> _Work instructions_:
Images are to be left out; everything else in the listing should be repeated exactly.

□ □ □ □ □ □ □

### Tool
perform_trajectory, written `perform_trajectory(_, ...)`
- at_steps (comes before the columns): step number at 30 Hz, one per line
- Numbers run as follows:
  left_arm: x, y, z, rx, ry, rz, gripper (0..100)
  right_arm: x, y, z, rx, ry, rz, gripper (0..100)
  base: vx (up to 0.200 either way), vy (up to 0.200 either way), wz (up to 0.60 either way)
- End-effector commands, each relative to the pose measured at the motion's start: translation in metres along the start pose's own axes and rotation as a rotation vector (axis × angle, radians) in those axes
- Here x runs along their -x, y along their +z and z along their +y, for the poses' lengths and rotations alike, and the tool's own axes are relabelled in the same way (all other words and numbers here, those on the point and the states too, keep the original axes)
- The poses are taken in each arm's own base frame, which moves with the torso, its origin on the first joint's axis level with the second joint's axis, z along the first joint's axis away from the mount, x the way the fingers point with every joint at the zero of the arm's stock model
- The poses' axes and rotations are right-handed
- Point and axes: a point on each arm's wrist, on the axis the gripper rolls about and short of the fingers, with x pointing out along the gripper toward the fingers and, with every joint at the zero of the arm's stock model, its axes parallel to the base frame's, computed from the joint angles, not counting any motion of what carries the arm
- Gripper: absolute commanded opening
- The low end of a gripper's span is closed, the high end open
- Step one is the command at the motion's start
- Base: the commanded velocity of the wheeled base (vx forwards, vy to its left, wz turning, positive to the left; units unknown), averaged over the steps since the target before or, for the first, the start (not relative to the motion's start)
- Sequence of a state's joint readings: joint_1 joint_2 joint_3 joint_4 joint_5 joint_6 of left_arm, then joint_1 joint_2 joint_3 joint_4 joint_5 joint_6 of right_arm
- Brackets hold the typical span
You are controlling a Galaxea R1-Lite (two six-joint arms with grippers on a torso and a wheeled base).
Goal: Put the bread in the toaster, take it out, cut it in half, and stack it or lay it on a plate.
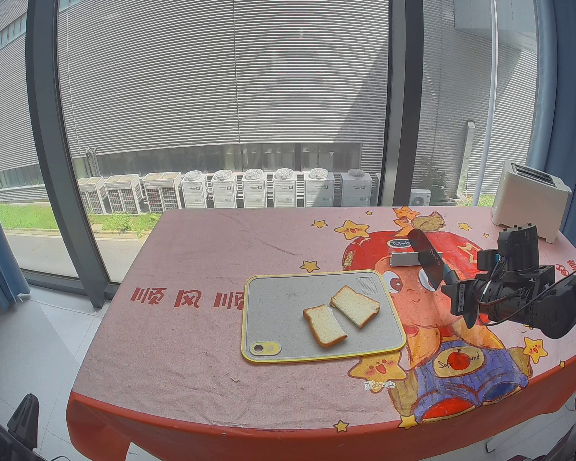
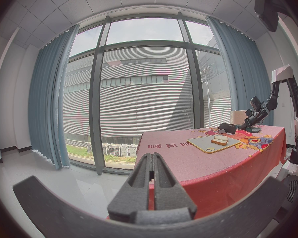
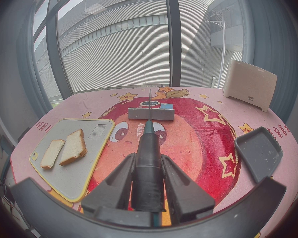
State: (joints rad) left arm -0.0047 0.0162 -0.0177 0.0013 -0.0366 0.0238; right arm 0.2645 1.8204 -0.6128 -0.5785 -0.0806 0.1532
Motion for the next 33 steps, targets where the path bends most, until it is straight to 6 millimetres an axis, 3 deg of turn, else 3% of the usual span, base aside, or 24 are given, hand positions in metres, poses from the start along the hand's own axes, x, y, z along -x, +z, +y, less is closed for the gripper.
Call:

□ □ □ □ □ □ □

> _Answer to this problem_:
### Tool
perform_trajectory, written `perform_trajectory(_, ...)`
- at_steps (comes before the columns): step number at 30 Hz, one per line
- Numbers run as follows:
  left_arm: x, y, z, rx, ry, rz, gripper (0..100)
  right_arm: x, y, z, rx, ry, rz, gripper (0..100)
  base: vx (up to 0.200 either way), vy (up to 0.200 either way), wz (up to 0.60 either way)
- End-effector commands, each relative to the pose measured at the motion's start: translation in metres along the start pose's own axes and rotation as a rotation vector (axis × angle, radians) in those axes
- Here x runs along their -x, y along their +z and z along their +y, for the poses' lengths and rotations alike, and the tool's own axes are relabelled in the same way (all other words and numbers here, those on the point and the states too, keep the original axes)
- The poses are taken in each arm's own base frame, which moves with the torso, its origin on the first joint's axis level with the second joint's axis, z along the first joint's axis away from the mount, x the way the fingers point with every joint at the zero of the arm's stock model
- The poses' axes and rotations are right-handed
- Point and axes: a point on each arm's wrist, on the axis the gripper rolls about and short of the fingers, with x pointing out along the gripper toward the fingers and, with every joint at the zero of the arm's stock model, its axes parallel to the base frame's, computed from the joint angles, not counting any motion of what carries the arm
- Gripper: absolute commanded opening
- The low end of a gripper's span is closed, the high end open
- Step one is the command at the motion's start
- Base: the commanded velocity of the wheeled base (vx forwards, vy to its left, wz turning, positive to the left; units unknown), averaged over the steps since the target before or, for the first, the start (not relative to the motion's start)
- Sequence of a state's joint readings: joint_1 joint_2 joint_3 joint_4 joint_5 joint_6 of left_arm, then joint_1 joint_2 joint_3 joint_4 joint_5 joint_6 of right_arm
- Brackets hold the typical span
You are controlling a Galaxea R1-Lite (two six-joint arms with grippers on a torso and a wheeled base).
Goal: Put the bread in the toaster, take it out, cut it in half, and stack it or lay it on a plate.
State: (joints rad) left arm -0.0047 0.0162 -0.0177 0.0013 -0.0366 0.0238; right arm 0.2645 1.8204 -0.6128 -0.5785 -0.0806 0.1532
Motion for the next 33 steps, targets where the path bends most, until it is straight to 6 millimetres an axis, 3 deg of turn, else 3% of the usual span, base aside, or 24 are given, hand positions in metres, poses from the start along the hand's own axes, x, y, z along -x, +z, +y, less is closed for the gripper.
Call:

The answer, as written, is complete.